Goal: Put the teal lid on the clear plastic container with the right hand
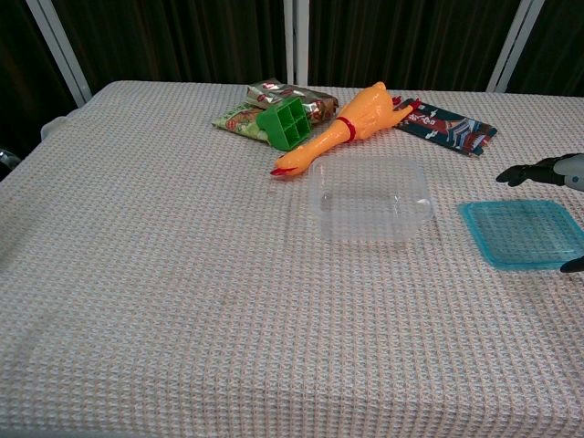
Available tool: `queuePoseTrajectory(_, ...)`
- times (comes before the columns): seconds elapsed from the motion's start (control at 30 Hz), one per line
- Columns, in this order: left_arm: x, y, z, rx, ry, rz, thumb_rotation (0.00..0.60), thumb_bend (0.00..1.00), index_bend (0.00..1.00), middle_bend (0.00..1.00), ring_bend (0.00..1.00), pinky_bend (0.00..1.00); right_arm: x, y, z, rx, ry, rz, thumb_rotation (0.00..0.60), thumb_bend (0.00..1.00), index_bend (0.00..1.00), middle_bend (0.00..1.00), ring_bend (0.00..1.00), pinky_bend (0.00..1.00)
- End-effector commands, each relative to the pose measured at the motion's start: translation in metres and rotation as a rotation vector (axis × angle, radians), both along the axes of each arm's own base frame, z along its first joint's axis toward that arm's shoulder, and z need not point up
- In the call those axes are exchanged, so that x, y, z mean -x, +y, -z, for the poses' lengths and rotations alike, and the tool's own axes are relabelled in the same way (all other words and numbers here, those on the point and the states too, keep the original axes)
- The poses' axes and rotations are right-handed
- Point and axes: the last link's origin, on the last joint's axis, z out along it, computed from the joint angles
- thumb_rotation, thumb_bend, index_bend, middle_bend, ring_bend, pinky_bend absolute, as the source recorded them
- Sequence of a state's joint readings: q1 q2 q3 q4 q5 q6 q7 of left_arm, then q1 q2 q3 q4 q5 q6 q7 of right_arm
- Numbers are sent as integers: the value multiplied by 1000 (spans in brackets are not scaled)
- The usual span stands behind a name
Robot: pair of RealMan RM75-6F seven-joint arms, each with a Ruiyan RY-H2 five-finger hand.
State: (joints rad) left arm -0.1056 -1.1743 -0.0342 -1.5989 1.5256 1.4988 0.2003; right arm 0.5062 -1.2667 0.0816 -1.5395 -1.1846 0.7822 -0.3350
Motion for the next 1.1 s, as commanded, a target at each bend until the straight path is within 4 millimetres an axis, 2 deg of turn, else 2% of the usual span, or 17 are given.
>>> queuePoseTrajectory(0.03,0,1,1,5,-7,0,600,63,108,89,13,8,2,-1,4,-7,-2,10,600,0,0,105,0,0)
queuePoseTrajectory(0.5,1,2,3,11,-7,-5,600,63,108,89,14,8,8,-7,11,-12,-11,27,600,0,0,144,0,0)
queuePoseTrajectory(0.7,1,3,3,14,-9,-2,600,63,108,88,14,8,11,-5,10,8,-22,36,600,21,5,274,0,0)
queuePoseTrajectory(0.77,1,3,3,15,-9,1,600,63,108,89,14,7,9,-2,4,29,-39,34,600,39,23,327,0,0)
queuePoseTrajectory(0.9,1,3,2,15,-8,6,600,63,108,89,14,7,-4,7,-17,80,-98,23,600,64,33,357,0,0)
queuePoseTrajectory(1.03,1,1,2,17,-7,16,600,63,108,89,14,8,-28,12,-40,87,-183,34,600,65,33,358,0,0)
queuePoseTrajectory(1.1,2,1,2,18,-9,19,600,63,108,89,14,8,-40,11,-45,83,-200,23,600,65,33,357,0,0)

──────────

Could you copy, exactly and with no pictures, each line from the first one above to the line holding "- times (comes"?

Response area >>
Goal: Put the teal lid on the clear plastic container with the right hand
Available tool: `queuePoseTrajectory(_, ...)`
- times (comes before the columns): seconds elapsed from the motion's start (control at 30 Hz), one per line

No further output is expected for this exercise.